(GIVEN RECORDS begins)
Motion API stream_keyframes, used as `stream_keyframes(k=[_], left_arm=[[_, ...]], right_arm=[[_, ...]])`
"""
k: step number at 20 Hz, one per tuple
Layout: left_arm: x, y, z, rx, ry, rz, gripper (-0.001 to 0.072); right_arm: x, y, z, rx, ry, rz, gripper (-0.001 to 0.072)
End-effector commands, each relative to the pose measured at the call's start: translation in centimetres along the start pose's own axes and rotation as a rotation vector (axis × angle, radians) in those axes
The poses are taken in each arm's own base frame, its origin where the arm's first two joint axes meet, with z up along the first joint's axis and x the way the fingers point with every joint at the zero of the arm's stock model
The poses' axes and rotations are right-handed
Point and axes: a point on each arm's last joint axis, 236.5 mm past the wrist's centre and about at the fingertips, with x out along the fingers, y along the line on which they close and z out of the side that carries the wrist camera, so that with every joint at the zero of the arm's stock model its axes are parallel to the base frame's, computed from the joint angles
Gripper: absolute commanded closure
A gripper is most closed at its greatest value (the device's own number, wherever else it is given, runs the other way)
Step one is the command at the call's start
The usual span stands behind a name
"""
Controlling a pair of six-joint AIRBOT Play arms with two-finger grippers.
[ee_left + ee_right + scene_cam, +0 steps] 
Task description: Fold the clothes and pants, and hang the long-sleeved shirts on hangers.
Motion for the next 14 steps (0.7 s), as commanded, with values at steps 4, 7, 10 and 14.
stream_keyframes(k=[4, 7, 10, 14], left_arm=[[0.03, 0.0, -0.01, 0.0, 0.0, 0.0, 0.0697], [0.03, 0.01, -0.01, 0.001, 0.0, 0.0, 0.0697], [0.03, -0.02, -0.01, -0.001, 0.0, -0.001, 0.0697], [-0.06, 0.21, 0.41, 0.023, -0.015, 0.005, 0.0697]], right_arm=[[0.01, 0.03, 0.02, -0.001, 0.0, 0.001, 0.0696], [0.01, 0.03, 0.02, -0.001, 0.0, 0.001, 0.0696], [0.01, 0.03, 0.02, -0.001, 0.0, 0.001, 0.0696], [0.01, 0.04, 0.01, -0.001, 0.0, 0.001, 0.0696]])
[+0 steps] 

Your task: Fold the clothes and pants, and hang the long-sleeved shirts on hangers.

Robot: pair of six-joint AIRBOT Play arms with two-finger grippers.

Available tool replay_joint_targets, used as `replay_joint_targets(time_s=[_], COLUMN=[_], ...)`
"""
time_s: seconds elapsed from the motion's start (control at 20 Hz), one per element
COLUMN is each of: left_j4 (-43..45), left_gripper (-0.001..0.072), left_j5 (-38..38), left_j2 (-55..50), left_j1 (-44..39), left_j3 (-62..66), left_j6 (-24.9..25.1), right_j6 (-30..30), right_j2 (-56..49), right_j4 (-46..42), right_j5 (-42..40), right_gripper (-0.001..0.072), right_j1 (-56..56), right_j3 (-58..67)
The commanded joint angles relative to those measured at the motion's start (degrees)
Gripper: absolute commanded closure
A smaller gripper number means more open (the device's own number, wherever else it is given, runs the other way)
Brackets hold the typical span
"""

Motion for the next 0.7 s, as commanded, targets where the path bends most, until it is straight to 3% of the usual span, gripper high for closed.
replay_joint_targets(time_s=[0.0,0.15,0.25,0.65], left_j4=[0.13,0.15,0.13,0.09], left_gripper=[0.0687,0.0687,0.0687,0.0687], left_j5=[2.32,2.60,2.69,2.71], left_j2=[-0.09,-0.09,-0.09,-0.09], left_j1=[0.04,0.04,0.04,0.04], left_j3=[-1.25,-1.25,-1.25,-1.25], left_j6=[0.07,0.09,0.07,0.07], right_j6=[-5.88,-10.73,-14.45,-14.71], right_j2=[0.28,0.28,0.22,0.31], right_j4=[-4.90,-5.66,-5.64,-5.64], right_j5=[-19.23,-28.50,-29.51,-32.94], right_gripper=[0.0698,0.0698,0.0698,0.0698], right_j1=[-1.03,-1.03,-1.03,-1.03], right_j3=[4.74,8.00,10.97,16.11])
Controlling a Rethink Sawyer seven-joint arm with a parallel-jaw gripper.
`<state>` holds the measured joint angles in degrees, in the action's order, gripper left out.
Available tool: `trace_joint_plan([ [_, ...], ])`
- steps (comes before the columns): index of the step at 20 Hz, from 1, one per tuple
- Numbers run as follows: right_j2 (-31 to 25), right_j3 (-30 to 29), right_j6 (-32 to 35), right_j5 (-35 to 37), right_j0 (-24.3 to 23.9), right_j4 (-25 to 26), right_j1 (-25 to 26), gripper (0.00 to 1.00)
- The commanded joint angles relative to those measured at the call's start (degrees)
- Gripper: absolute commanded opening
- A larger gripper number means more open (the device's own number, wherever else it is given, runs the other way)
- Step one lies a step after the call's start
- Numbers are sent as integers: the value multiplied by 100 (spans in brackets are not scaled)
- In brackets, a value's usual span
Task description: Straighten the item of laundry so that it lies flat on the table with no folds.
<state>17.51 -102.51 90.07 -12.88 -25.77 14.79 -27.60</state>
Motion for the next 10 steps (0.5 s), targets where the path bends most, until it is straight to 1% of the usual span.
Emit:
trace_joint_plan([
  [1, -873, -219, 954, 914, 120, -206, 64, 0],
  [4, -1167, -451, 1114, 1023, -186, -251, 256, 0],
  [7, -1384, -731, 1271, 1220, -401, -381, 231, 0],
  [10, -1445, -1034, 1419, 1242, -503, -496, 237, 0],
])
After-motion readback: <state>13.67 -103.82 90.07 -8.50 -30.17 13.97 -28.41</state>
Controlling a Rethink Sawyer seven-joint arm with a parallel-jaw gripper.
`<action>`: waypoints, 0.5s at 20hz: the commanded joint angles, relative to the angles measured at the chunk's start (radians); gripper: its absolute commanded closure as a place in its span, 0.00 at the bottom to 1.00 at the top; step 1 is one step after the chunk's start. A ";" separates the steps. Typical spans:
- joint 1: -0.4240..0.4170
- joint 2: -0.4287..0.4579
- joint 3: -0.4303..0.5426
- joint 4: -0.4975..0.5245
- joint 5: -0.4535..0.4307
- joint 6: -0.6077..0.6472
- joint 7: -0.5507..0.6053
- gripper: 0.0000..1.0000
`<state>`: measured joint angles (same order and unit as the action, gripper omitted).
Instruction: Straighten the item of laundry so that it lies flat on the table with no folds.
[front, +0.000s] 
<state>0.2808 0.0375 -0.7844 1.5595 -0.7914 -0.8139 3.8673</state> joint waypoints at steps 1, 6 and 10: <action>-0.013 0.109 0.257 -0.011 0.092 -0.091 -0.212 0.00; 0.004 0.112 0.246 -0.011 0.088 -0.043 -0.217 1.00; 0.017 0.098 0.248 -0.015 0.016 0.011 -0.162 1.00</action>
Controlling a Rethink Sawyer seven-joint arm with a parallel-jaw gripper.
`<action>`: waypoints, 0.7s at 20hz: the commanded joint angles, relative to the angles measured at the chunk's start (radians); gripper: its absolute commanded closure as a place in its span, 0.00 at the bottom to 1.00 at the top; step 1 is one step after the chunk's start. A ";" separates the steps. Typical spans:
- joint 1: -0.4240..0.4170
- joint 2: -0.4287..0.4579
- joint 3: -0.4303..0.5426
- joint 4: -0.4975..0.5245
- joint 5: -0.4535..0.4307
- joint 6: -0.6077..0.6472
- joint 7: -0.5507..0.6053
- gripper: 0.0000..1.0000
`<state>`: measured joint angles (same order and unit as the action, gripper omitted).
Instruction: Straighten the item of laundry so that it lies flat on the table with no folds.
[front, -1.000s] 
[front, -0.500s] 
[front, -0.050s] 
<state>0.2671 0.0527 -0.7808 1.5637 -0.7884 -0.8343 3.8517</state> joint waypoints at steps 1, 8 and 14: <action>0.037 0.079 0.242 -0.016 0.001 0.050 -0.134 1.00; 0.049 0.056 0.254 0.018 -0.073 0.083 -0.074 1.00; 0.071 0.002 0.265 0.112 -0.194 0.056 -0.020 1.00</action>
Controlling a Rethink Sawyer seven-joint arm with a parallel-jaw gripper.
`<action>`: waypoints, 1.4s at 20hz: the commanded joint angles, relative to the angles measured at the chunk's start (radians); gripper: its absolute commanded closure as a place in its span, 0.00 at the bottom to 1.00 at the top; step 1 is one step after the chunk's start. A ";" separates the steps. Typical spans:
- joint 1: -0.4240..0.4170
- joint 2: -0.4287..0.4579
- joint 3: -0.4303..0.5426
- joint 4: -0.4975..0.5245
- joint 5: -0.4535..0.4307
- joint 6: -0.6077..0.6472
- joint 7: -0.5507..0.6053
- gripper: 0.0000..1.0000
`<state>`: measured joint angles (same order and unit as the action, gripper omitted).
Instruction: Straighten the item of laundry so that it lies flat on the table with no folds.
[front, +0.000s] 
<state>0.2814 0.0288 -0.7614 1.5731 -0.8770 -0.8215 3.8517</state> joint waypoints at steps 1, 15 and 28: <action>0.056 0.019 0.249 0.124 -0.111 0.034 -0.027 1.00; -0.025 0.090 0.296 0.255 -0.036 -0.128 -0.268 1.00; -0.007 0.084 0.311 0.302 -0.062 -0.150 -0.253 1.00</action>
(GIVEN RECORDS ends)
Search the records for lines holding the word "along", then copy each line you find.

End-effector commands, each relative to the pose measured at the call's start: translation in centimetres along the start pose's own axes and rotation as a rotation vector (axis × angle, radians) in those axes
The poses are taken in each arm's own base frame, its origin where the arm's first two joint axes meet, with z up along the first joint's axis and x the way the fingers point with every joint at the zero of the arm's stock model
Point and axes: a point on each arm's last joint axis, 236.5 mm past the wrist's centre and about at the fingertips, with x out along the fingers, y along the line on which they close and z out of the side that carries the wrist camera, so that with every joint at the zero of the arm's stock model its axes are parallel to the base frame's, computed from the joint angles

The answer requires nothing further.